Scald disease (Rhynchosporium secalis) is one of the major plant diseases causing considerable yield loss in barley (Hordeum vulgare) plantations in Turkey. To develop, scald resistant barley varieties, C.R.I.F.C. of Turkey has a large accumulated collection of barley seed sources in hand, but these samples are difficult to be followed and used in the breeding programs due to lack of genetic studies on them. Thus, the objective of this study was to characterize and fingerprint of eighty barley seed sources, and assess the magnitude and pattern of genetic diversity that could be used to have more efficient scald disease resistant breeding programs in the future. Forty scald disease resistant and 40 scald sensitive Turkish barley seed sources were screened using 6 simple sequence repeats (SSR) primers.
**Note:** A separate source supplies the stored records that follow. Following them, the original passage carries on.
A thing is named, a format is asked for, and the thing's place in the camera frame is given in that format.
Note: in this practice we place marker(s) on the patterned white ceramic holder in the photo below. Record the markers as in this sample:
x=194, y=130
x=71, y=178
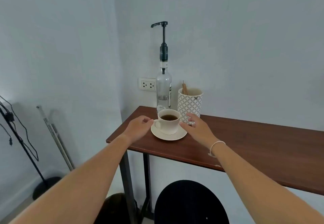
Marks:
x=189, y=105

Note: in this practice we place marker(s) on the person's right thumb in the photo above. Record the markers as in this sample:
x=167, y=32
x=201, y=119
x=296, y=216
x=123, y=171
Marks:
x=184, y=125

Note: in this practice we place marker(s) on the glass bottle with black pump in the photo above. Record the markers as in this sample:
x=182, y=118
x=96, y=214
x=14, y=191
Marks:
x=163, y=89

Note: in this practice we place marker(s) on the dark brown round stool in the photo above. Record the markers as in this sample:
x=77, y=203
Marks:
x=114, y=208

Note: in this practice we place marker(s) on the white wall socket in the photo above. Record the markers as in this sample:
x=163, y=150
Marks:
x=147, y=84

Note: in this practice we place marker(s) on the white coffee cup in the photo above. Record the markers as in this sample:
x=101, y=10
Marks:
x=169, y=125

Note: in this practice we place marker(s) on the black stand with round base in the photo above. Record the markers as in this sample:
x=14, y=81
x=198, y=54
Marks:
x=46, y=185

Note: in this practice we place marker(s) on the person's right hand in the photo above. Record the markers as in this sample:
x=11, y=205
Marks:
x=198, y=131

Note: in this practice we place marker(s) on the person's left forearm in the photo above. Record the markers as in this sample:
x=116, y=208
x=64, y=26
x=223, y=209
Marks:
x=83, y=178

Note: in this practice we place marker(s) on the wooden stir sticks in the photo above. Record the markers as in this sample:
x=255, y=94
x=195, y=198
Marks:
x=185, y=89

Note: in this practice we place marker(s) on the person's left thumb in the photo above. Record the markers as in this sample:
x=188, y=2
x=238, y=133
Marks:
x=149, y=124

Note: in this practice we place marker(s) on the white saucer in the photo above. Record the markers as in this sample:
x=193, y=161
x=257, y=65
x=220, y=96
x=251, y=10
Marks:
x=165, y=136

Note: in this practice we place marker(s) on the person's left hand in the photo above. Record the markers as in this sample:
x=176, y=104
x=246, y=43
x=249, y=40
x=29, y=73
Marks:
x=136, y=127

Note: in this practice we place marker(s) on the grey metal pole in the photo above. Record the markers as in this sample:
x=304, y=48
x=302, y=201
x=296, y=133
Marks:
x=57, y=135

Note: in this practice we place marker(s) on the black round stool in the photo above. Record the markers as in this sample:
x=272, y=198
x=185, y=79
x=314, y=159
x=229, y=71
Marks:
x=189, y=203

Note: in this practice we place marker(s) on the person's right forearm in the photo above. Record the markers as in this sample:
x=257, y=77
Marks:
x=253, y=185

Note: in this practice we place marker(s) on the brown wooden table black legs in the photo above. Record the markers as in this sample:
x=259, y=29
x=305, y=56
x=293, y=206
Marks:
x=253, y=142
Each of barley seed source were represented with four seeds, assuming they are genetically uniform since barley is a self-pollinated crop. Estimated genetic parameters indicated that scald disease resistant and sensitive barley seed sources still maintain large amount of genetic diversity. For example, expected heterozygosity was 0.62±
0.01 and 0.64±
0.01 for resistant and sensitive Turkish barley seed sources, respectively. Thirty-nine percent of total genetic variation was between populations for resistant and 46% for sensitive group, while 61% of total variation was within populations for resistant group and 54% for sensitive group. When overall Turkish barley seed sources were considered, genetic distances between scald sensitive seed source S18 and resistant R1 as well as between sensitive S28 and resistant R1 were large. Scald resistant and sensitive barley seed sources were generally located in different clusters in dendrogram. The presence of R25, R39 and S16 barley seed sources with high genetic diversity parameters among studied seed sources, suggests that this diversity could be important drive in future barley breeding program in Turkey. However, further study is needed to illustrate genetic divergence of Turkish barley seed sources with use of more molecular markers.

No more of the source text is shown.